If you are just on a trip with a backup computer, could you not just install a trial of lightroom or something to use until you get home?


----------



## Valvebounce (Jul 30, 2016)

Hi applecider. 
Try Fast Stone Viewer. 
It is free, small, light, will work straight from the raw files no converting (on import, it will export to JPEG) but I don't think it is as flexible as Adobe products, also I have no idea if it can batch convert, I use it as my default viewer for culling duds since Windows stopped natively supporting newer raw files. 

Cheers, Graham.


----------



## applecider (Jul 30, 2016)

Will try valvebounce. The Adobe converter does not support recent cameras and snow leopard on a white mac book is limited to Mac OS X 10.6.8 and 32 bitness. The most recent Adobe that will install is a version of raw converter 7. The up to date one is version 9.x. The older versions don't seem to be getting the new raw definition love. I've only got two more days here and less than half full cards so I guess I'll just have to wait, though it would be nice to see how the images work out so I could repeat any bad ones. 

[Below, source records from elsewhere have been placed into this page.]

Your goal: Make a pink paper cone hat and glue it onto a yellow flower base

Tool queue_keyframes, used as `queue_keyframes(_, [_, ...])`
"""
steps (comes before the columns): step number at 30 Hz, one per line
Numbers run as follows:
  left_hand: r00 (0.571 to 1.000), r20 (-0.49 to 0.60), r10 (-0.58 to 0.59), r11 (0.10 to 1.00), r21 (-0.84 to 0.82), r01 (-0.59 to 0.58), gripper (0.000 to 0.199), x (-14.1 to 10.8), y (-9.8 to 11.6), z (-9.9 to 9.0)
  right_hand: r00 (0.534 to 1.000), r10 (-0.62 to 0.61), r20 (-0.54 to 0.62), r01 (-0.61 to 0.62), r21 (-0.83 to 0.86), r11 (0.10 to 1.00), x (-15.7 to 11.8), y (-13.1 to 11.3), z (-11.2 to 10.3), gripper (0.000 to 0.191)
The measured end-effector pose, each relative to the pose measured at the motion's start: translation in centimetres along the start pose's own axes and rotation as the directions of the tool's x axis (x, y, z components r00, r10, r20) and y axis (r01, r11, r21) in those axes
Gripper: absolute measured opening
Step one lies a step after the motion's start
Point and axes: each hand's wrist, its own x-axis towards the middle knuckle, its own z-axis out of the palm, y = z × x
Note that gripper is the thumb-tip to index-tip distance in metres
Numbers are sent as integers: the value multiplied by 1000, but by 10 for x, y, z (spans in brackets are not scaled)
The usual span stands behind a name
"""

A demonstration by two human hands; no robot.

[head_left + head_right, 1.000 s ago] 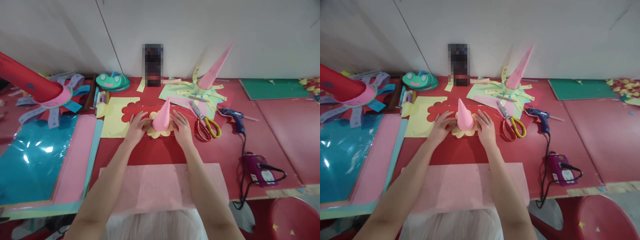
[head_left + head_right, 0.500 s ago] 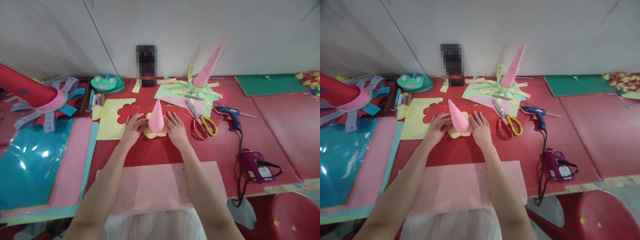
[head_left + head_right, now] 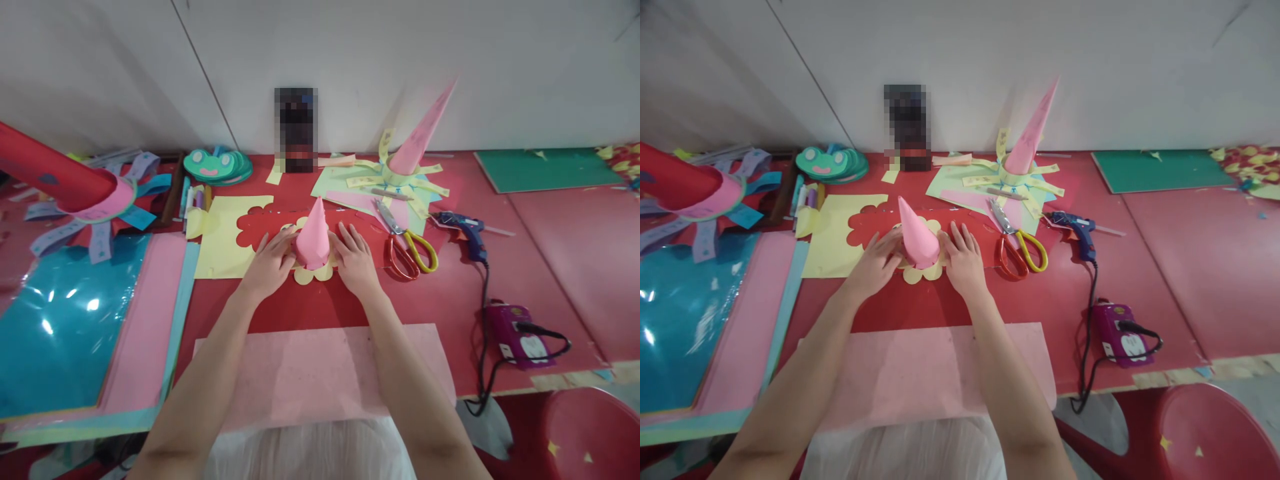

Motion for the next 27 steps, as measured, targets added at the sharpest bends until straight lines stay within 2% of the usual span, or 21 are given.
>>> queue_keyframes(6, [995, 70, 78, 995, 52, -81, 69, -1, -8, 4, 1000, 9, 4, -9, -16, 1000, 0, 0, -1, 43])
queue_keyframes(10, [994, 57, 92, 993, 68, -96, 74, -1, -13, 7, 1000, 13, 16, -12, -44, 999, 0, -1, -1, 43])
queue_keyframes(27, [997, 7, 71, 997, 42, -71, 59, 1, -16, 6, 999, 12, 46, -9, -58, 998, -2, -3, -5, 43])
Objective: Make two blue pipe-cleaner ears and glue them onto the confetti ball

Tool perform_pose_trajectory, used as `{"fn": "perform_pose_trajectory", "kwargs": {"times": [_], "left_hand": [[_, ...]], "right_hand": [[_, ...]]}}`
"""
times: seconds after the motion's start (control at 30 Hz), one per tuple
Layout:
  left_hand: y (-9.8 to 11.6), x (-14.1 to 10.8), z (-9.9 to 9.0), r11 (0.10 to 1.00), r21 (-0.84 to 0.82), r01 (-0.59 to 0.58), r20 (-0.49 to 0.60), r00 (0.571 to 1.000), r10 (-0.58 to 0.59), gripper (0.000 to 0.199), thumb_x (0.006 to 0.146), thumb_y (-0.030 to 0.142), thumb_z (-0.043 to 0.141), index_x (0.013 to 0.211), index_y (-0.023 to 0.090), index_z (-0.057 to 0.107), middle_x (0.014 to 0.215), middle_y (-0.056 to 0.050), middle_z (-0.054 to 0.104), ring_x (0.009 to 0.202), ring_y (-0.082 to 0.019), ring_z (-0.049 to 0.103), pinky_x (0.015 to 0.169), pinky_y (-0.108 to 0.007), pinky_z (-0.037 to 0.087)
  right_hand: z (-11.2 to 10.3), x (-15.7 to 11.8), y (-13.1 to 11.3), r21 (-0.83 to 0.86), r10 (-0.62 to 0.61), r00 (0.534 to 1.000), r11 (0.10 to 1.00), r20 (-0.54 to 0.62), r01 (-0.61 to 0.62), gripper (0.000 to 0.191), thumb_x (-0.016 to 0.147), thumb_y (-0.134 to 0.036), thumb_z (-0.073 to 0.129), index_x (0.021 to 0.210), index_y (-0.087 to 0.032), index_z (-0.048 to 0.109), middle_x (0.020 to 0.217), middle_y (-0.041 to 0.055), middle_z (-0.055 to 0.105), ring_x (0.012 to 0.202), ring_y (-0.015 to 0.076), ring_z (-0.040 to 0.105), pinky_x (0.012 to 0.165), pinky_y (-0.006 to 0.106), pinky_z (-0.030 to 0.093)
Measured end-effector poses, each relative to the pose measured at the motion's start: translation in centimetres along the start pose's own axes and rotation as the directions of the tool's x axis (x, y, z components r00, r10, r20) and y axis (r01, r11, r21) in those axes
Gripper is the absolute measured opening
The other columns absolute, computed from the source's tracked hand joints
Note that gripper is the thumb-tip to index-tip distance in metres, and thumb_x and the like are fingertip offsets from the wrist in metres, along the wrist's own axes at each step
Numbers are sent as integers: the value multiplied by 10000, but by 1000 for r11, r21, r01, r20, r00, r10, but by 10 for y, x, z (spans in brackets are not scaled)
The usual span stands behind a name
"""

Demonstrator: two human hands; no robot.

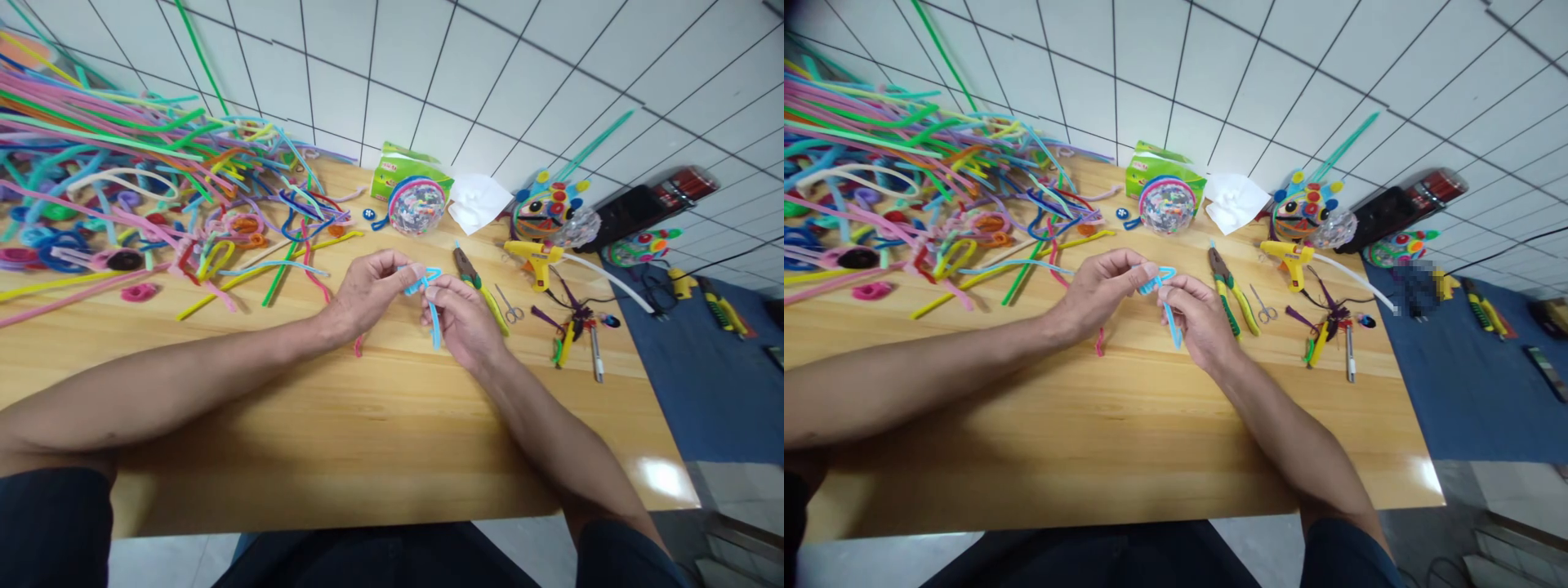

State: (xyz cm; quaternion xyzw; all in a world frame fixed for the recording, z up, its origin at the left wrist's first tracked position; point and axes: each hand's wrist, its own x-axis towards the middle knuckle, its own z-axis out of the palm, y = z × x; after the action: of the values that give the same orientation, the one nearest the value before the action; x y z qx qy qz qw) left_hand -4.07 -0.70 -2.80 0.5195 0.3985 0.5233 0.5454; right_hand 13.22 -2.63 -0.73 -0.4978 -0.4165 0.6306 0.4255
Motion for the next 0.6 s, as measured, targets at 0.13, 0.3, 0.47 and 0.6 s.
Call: {"fn": "perform_pose_trajectory", "kwargs": {"times": [0.13, 0.3, 0.47, 0.6], "left_hand": [[3, 0, -1, 997, 7, 78, 25, 997, -78, 386, 827, 541, 842, 710, 203, 696, 693, -1, 631, 676, -145, 540, 671, -299, 472], [4, 0, 1, 993, -27, 113, 36, 993, -112, 441, 781, 589, 884, 689, 197, 703, 675, 1, 615, 654, -136, 503, 645, -297, 430], [3, -1, 2, 993, -40, 109, 29, 994, -108, 436, 755, 584, 902, 713, 185, 731, 677, 7, 616, 658, -127, 491, 658, -291, 419], [0, -1, 2, 993, -26, 115, 34, 993, -114, 431, 772, 597, 872, 727, 192, 730, 692, 0, 629, 666, -137, 499, 654, -294, 425]], "right_hand": [[-3, 2, 0, -141, -93, 995, 986, -22, 89, 342, 682, -457, 899, 685, -232, 642, 663, -53, 590, 588, 103, 501, 587, 266, 445], [-5, 3, 0, -230, -122, 992, 966, -13, 116, 367, 705, -496, 894, 680, -222, 650, 600, -52, 589, 561, 102, 488, 574, 265, 388], [-7, 5, 5, -229, -129, 992, 965, -5, 125, 340, 704, -478, 902, 717, -215, 687, 628, -55, 588, 580, 103, 486, 592, 272, 411], [-8, 6, 6, -240, -138, 990, 962, -4, 133, 346, 737, -489, 874, 715, -229, 647, 631, -53, 588, 598, 112, 503, 593, 274, 411]]}}
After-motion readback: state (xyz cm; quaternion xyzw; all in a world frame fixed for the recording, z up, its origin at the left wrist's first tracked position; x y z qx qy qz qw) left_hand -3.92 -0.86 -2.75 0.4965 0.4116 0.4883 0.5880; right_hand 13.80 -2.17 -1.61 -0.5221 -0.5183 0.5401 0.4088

One I particularly want is the Milky Way framed by Scargo tower on the top of cape cod, of course clear skies are a prerequisite.


----------



## Aglet (Jul 31, 2016)

*iridient Developer* might be helpful
demo available, cheap to buy, works pretty well

http://iridientdigital.com/


----------



## applecider (Jul 31, 2016)

Thank you all for your attempts at help.

The MacBook is a 32 bit core not a 64 bit machine and all the software suggested so far except irident which I haven't tried requires Mac OS 10.7 or better and the machine maxes out at 10.6.8. 

Fast stone sounds interesting but I don't have a Windows partition on this machine, so maybe when I get back. This quest was a good way to demonstrate the need for upgrades, of computing power.


----------



## applecider (Jul 31, 2016)

Alas iridient also requires 64 bitness and a core 2 duo or better.


----------



## Valvebounce (Aug 1, 2016)

Hi applecider. 
My apologies, I did not realise Fast Stone was Windows only, I should have checked before wasting your time. 

Cheers, Graham. 



applecider said:


> Thank you all for your attempts at help.
> 
> The MacBook is a 32 bit core not a 64 bit machine and all the software suggested so far except irident which I haven't tried requires Mac OS 10.7 or better and the machine maxes out at 10.6.8.
> 
> Fast stone sounds interesting but I don't have a Windows partition on this machine, so maybe when I get back. This quest was a good way to demonstrate the need for upgrades, of computing power.


----------



## Aglet (Aug 2, 2016)

applecider said:


> Alas iridient also requires 64 bitness and a core 2 duo or better.



Dang.
I run a few old 10.6.8 systems with Iridient on them but they're all i7s.
Now I also have to start using a more modern box so I an run the latest DXO Elite too... 8-\


----------



## Halfrack (Aug 2, 2016)

Current Photomechanic does 10.6.8
http://www.camerabits.com/downloads/


----------